There are instances of the same email being entered twice, but sometimes with different lngValues. To resolve this, I need to take the lngValue from all duplicates and assign them to one surviving record and delete the rest.
My biggest headache so far as been with the "merging" of the records. What I want to do is bitwise or all lngValues of duplicate records together.

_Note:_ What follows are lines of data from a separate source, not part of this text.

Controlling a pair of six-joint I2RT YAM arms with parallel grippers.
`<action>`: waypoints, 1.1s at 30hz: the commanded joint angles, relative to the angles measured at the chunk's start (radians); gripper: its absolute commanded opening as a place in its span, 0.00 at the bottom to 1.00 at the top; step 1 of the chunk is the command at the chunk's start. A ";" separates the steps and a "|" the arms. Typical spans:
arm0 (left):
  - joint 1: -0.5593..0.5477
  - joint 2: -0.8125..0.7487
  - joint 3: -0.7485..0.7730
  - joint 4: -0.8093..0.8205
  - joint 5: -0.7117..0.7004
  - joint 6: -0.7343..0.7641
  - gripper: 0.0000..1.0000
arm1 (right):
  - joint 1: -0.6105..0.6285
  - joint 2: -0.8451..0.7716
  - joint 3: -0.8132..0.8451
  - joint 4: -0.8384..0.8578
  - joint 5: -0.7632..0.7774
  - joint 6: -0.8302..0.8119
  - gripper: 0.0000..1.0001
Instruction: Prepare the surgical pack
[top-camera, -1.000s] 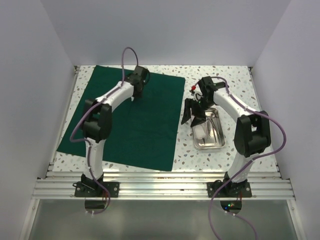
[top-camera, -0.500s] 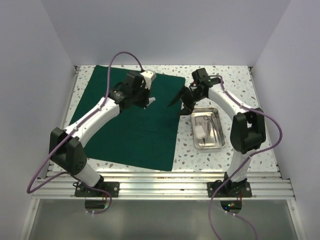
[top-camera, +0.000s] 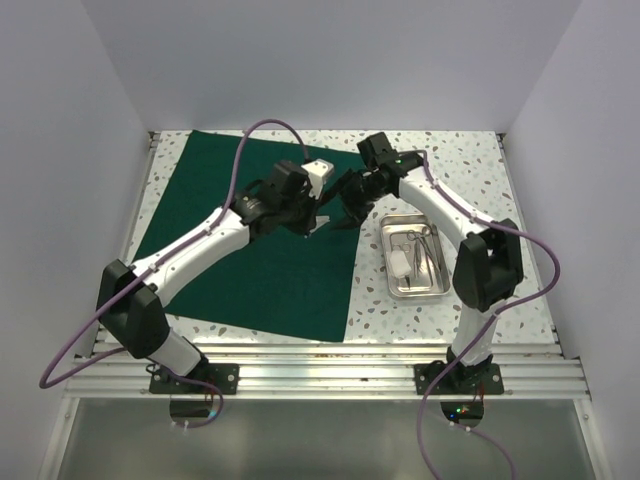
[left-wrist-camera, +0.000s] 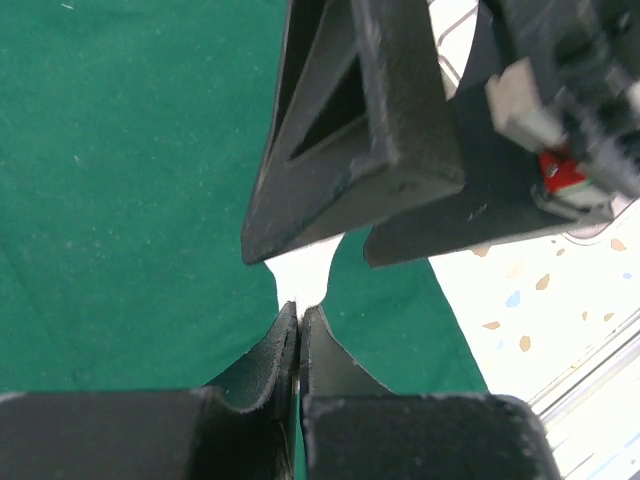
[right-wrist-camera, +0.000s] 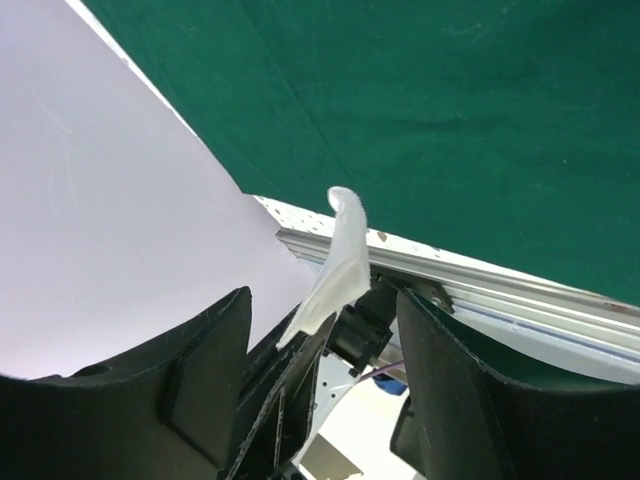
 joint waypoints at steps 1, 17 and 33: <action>-0.010 -0.045 -0.006 0.023 -0.020 -0.015 0.00 | 0.021 -0.025 0.000 -0.044 0.030 0.070 0.63; -0.030 -0.036 -0.016 0.032 0.017 0.007 0.00 | 0.041 -0.017 -0.015 -0.020 0.054 0.110 0.19; 0.275 -0.169 -0.184 0.150 0.255 -0.044 0.65 | -0.145 -0.125 -0.110 -0.233 0.158 -0.793 0.00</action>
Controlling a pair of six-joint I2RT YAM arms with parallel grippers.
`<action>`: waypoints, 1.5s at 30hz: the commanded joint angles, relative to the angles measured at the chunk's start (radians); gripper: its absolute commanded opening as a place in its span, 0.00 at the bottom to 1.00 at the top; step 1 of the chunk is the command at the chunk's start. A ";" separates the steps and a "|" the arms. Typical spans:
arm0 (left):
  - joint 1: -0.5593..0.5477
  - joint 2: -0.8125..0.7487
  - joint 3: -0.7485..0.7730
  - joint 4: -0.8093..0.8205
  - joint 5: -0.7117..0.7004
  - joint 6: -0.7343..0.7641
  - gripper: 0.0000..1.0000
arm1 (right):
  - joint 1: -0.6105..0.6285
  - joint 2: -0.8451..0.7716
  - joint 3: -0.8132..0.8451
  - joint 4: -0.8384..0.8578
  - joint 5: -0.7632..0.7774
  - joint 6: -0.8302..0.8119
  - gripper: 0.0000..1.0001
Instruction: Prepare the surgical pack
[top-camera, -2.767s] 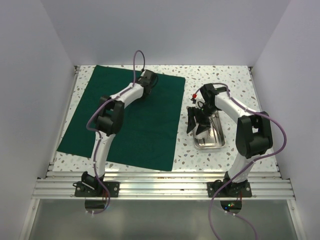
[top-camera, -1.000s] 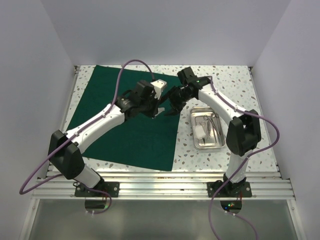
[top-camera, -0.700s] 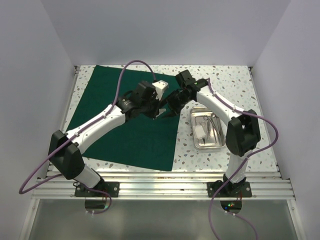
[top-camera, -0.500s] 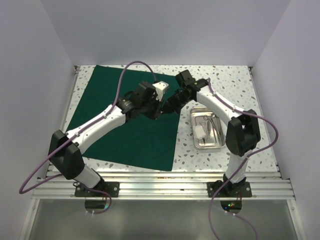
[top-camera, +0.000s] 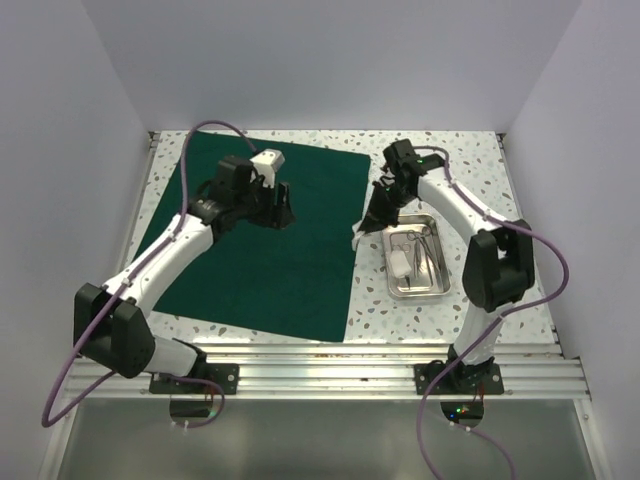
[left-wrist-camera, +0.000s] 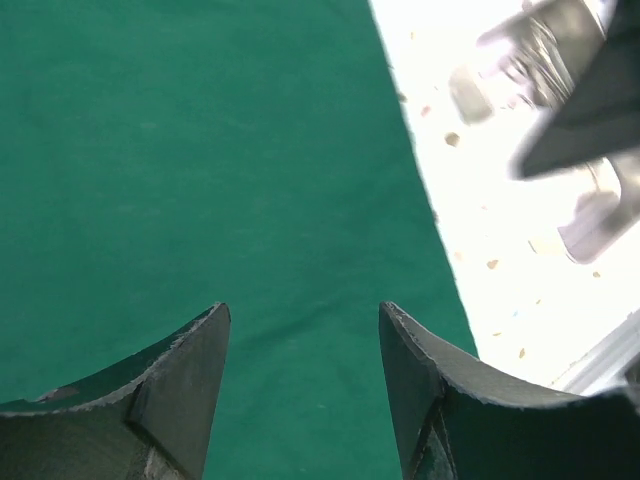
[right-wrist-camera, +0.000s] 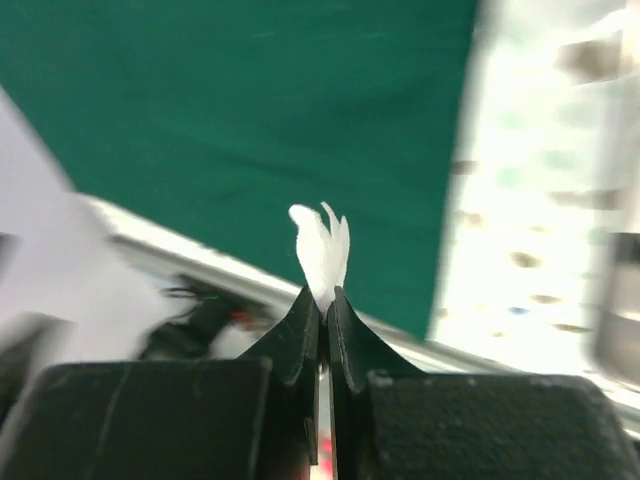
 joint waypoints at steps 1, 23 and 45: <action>0.065 -0.019 -0.017 0.058 0.075 -0.010 0.65 | -0.070 -0.126 -0.051 -0.152 0.097 -0.352 0.00; 0.180 0.138 0.017 0.046 0.187 0.024 0.63 | -0.113 0.047 -0.038 -0.236 0.326 -0.629 0.00; 0.195 0.169 0.020 0.034 0.220 0.019 0.63 | -0.318 0.048 -0.283 0.023 -0.288 -0.664 0.01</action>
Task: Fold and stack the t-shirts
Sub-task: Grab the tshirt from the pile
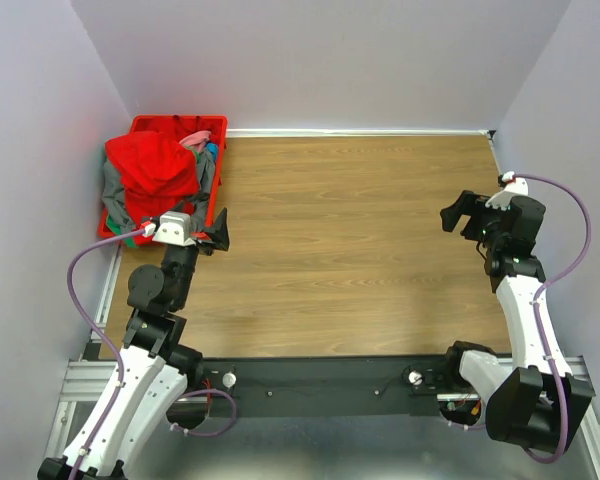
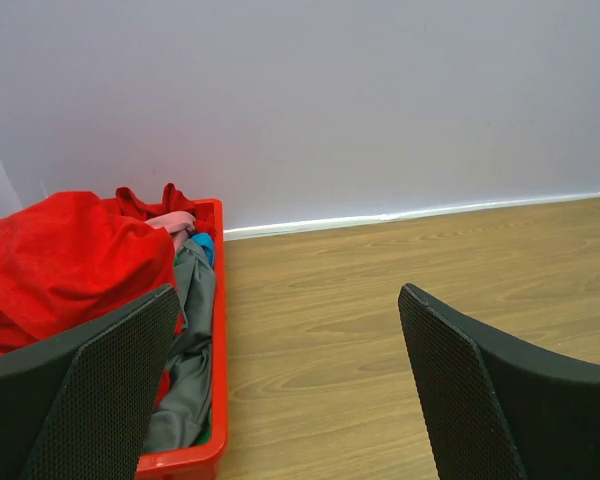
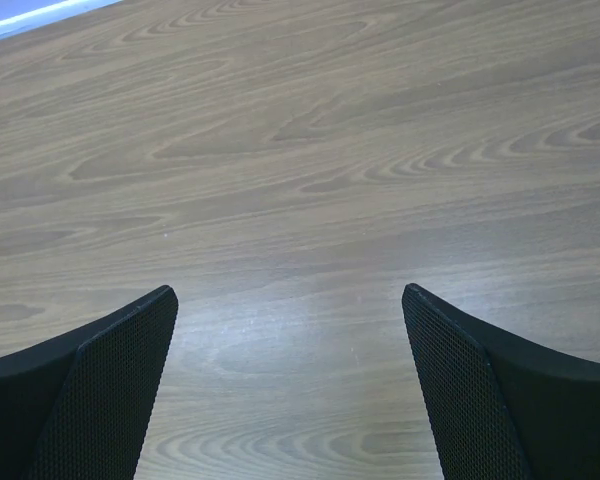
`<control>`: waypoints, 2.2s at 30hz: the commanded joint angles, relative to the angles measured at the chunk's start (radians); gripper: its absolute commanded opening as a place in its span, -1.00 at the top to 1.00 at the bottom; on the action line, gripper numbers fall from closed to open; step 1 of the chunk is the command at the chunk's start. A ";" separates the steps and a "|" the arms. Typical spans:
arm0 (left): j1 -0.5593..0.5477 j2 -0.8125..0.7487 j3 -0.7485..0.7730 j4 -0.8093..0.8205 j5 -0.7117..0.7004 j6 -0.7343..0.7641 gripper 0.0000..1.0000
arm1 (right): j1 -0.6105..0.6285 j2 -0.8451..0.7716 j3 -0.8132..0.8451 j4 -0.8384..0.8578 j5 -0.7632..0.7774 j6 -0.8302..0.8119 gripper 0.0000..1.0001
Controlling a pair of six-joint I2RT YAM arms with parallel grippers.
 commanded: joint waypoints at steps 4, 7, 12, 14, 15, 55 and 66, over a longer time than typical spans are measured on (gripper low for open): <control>-0.003 -0.007 0.010 0.028 -0.030 0.012 -0.97 | -0.006 -0.019 0.027 0.019 -0.068 -0.017 -1.00; -0.003 -0.007 0.008 0.028 -0.032 0.012 -0.97 | -0.006 -0.023 0.019 0.017 -0.106 -0.035 -1.00; -0.003 -0.004 0.014 0.022 -0.030 0.010 -0.97 | -0.006 -0.028 0.005 0.008 -0.210 -0.127 -1.00; -0.003 0.004 0.025 0.015 -0.027 0.003 -0.97 | -0.006 -0.028 -0.006 -0.007 -0.313 -0.194 -1.00; -0.003 0.007 0.028 0.010 -0.027 0.000 -0.97 | -0.006 -0.030 -0.012 -0.009 -0.341 -0.214 -1.00; 0.523 1.157 1.013 -0.751 -0.115 -0.772 -0.76 | -0.006 -0.053 -0.026 -0.155 -0.525 -0.486 -1.00; 0.523 1.239 1.022 -0.763 -0.181 -0.766 -0.25 | -0.006 -0.054 -0.021 -0.159 -0.519 -0.485 -1.00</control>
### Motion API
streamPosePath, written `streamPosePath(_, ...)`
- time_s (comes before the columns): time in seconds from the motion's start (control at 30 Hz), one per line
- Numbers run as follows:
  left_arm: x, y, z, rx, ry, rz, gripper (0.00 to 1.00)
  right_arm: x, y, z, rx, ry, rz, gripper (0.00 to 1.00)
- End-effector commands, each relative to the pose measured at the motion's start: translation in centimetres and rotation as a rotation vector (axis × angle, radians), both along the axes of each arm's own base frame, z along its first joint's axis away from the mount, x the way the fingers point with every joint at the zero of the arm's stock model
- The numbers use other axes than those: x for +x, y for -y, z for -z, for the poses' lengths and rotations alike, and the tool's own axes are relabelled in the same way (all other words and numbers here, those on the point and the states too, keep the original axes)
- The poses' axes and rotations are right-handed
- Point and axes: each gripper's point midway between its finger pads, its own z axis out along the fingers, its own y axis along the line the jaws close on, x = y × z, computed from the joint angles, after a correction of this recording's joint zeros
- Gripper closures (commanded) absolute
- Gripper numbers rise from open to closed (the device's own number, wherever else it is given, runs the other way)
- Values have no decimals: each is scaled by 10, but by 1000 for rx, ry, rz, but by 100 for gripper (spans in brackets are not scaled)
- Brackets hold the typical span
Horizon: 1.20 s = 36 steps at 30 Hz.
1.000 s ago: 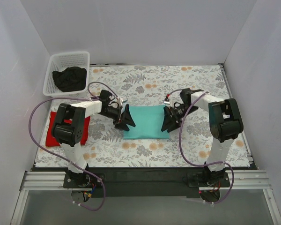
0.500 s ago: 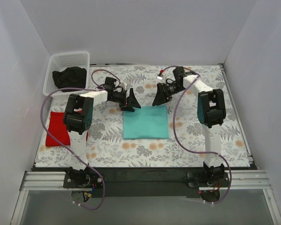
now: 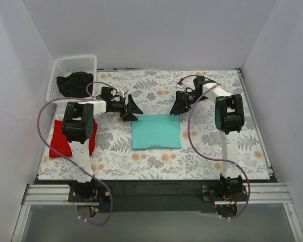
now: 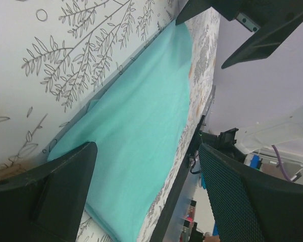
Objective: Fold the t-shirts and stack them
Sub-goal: Fold the tshirt, then neatly place the folded tshirt to the corner
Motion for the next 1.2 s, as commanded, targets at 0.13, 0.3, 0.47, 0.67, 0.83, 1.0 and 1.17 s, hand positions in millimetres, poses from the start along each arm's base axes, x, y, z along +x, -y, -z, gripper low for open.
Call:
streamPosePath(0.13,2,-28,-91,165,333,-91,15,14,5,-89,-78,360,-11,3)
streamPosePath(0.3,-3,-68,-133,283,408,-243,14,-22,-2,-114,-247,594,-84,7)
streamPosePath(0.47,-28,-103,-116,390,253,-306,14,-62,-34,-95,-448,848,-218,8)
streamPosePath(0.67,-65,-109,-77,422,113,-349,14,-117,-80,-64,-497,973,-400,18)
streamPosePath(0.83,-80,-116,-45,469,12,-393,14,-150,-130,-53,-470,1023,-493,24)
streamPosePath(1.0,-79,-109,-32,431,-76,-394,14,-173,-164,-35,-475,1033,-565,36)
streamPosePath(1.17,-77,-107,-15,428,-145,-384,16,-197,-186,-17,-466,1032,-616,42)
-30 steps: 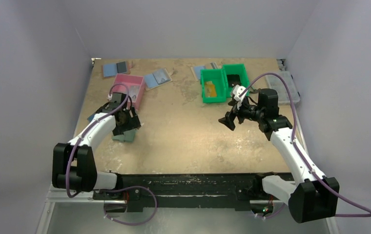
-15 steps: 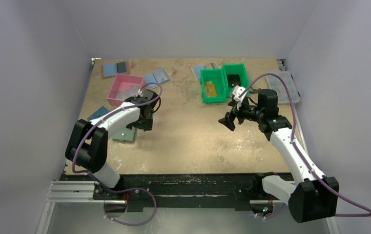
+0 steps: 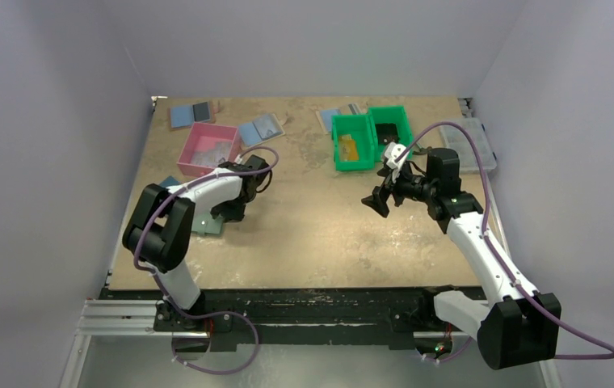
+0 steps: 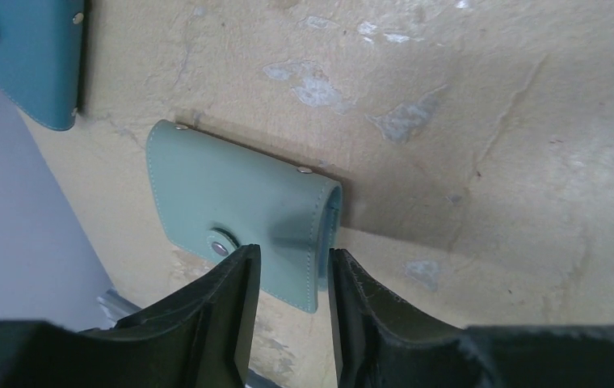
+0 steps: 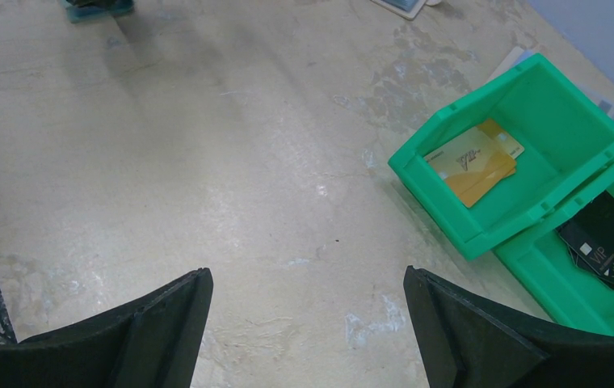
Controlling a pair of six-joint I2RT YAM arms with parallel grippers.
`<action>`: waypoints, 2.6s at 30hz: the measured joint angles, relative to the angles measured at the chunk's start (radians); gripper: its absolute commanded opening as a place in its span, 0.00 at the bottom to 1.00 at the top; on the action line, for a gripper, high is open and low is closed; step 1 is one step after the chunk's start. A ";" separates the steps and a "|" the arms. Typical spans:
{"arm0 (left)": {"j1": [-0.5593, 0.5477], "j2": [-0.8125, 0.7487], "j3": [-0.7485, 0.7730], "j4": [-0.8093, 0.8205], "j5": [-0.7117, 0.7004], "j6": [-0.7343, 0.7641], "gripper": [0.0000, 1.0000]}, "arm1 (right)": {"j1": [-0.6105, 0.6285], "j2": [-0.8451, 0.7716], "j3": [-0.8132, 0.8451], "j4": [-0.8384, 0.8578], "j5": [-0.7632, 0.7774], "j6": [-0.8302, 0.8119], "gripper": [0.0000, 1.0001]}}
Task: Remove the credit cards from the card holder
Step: Move the card holder to the center of the board.
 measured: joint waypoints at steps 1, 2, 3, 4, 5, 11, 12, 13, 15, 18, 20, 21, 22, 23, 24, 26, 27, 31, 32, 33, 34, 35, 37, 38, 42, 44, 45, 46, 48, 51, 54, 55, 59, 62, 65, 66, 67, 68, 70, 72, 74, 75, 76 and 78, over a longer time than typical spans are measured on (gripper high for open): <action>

Here is what I have so far, which only finds the value of all lngValues bitwise or'ed together.
Warning: messy code ahead
declare @duplicates table
(
lngInternetPK int,
lngContactFK int,
lngValue int
)
insert into @duplicates (lngInternetPK, lngContactFK, lngValue)
(
select tblminternet.lngInternetPK, tblminternet.lngContactFK, tblminternet.lngValue from tblminternet inner join
(select strAddress, lngcontactfk, count(*) as count from tblminternet where lngValue & 256 <> 256 group by strAddress, lngcontactfk) secondemail
On tblminternet.strAddress = secondemail.strAddress and
tblminternet.lngcontactfk = secondemail.lngcontactfk
where count > 1 and tblminternet.strAddress is not null and tblminternet.lngValue & 256 <> 256 --order by lngContactFK, strAddress
)
update @duplicates set lngValue = t.val
from
(select (sum(dupes.lngValue) & 65535) as val from
(select here.lngInternetPK, here.lngContactFK, here.lngValue from tblminternet here inner join
(select strAddress, lngcontactfk, count(*) as count from tblminternet where lngValue & 256 <> 256 group by strAddress, lngcontactfk) secondemail
On here.strAddress = secondemail.strAddress and
here.lngcontactfk = secondemail.lngcontactfk
where count > 1 and here.strAddress is not null and here.lngValue & 256 <> 256) dupes, tblminternet this
where this.lngContactFK = dupes.lngContactFK
) t
where lngInternetPK in (select lngInternetPK from @duplicates)
Edit:
As requested here is some sample data:
Table Name: tblminternet
Column Names:
lngInternetPK
lngContactFK
lngValue
strAddress
Example row 1:
lngInternetPK: 1
lngContactFK: 1
lngValue: 33
strAddress: "[email protected]"
Example row 2:
lngInternetPK: 2
lngContactFK: 1
lngValue: 40
strAddress: "[email protected]"
If these two were merged here is the desired result:
lngInternetPK: 1
lngContactFK: 1
lngValue: 41
strAddress: "[email protected]"
Other necessary rules:
Each contact can have multiple emails, but each email row must be distinct ( each email can only appear as one row).